We can now differentiate our loss function

\[L \left( c; x, y \right) = \frac{1}{2} \left\lvert \left\lvert f \left( x, c \right) - y \right\rvert \right\rvert^2 = \frac{1}{2} \sum_i \left( f \left( x_i, c \right) - y_i \right)^2\]

term-by-term as

\[\begin{split} \begin{align} \nabla_c L \left( c; x, y \right) = \frac{\partial L \left( c; x, y \right)}{\partial c} &= \sum_i \left( f \left( x_i, c \right) - y_i \right) \frac{\partial f \left( x_i, c \right)}{\partial c} \\ &= \sum_i \left( f \left( x_i, c \right) - y_i \right) V \left( x_i \right) \end{align}\end{split}\]

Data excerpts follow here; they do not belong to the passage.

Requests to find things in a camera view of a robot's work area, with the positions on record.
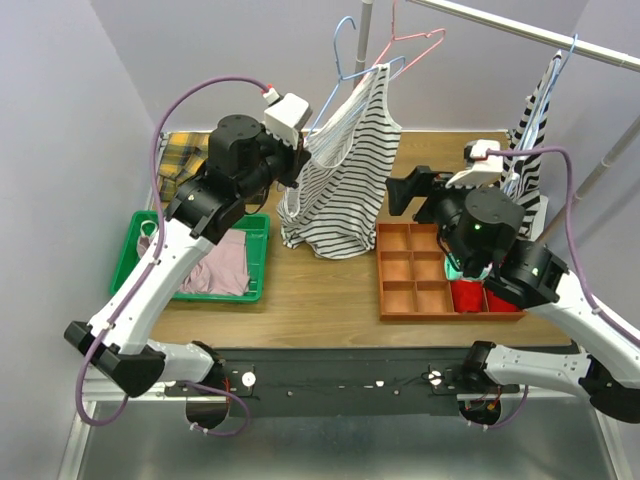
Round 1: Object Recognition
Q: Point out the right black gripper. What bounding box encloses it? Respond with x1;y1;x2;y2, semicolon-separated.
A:
385;163;487;272

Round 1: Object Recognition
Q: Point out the white black striped tank top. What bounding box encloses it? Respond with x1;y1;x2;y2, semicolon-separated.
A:
276;63;402;260

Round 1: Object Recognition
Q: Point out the blue wire hanger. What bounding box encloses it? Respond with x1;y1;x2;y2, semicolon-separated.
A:
304;4;407;159

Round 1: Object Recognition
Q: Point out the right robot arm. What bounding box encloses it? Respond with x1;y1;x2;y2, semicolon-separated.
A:
386;166;639;424

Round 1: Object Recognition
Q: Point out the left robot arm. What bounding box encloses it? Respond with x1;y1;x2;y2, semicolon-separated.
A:
64;113;310;398

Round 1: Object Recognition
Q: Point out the wide striped hung tank top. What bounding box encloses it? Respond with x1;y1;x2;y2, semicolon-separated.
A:
499;49;564;239

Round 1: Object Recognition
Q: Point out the blue hanger holding top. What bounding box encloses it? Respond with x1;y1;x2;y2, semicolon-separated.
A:
501;34;578;200

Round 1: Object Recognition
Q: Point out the green plastic tray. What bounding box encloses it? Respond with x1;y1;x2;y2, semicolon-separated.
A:
109;210;270;303

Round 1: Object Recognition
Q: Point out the mint green sock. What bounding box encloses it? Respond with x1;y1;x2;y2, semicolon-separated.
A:
444;253;493;282

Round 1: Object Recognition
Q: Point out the brown wooden compartment box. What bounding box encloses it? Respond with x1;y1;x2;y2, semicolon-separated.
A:
376;223;524;324

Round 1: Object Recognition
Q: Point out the yellow plaid shirt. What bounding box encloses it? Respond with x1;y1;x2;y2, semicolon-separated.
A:
158;132;209;203

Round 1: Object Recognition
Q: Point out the red cloth left compartment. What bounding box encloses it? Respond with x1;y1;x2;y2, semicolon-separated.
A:
450;280;485;314

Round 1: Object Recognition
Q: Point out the red cloth compartment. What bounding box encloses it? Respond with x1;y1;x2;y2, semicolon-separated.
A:
485;289;521;313
450;280;485;314

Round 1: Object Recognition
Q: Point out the mauve pink garment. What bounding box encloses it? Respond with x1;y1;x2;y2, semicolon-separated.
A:
163;229;250;296

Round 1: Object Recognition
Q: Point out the red cloth right compartment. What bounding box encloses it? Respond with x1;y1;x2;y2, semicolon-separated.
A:
485;289;521;313

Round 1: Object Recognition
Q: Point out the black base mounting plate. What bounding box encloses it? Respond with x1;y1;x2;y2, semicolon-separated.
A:
164;347;531;419

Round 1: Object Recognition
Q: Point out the metal clothes rack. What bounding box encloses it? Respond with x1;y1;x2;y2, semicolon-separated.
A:
349;0;640;301

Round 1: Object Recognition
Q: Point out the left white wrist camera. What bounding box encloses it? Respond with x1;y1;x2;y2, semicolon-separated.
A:
263;85;312;147

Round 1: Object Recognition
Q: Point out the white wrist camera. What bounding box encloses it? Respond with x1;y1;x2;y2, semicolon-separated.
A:
263;85;312;147
445;139;505;189

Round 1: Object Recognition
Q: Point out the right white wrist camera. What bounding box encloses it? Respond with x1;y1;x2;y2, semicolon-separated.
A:
445;139;505;189

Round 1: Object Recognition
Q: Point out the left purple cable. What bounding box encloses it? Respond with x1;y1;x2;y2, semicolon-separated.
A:
74;75;274;438

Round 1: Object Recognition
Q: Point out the purple cable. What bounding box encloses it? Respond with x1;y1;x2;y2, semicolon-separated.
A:
487;145;640;436
74;75;274;438

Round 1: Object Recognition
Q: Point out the pink wire hanger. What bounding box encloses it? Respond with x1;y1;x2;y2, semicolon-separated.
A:
371;1;447;79

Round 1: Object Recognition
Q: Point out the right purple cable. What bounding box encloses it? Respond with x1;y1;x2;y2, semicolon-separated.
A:
487;145;640;436

where $V \left( x_i \right)$ is the $i$th row of $V \left( x \right)$.

Alternative derivative¶

Alternatively, we can take a more linear algebraic approach to write the same expression as

\[\begin{split} \begin{align} \nabla_c L \left( c; x, y \right) &= \left( f \left( x, c \right) - y \right)^T V \left( x \right) \\ &= \left( V \left( x \right) c - y \right)^T V \left( x \right) \\ &= V \left( x \right)^T \left( V \left( x \right) c - y \right) \end{align}\end{split}\]

A necessary condition for the loss function to be minimized is that $ \nabla_c L \left`( c; x, y :nbsphinx-math:right`) = 0$.

Is the condition sufficient for general $f \left( x, c \right)$?
Is the condition sufficient for the linear model $f \left( x, c \right) = V \left( x \right) c$?
Have we seen this sort of equation before?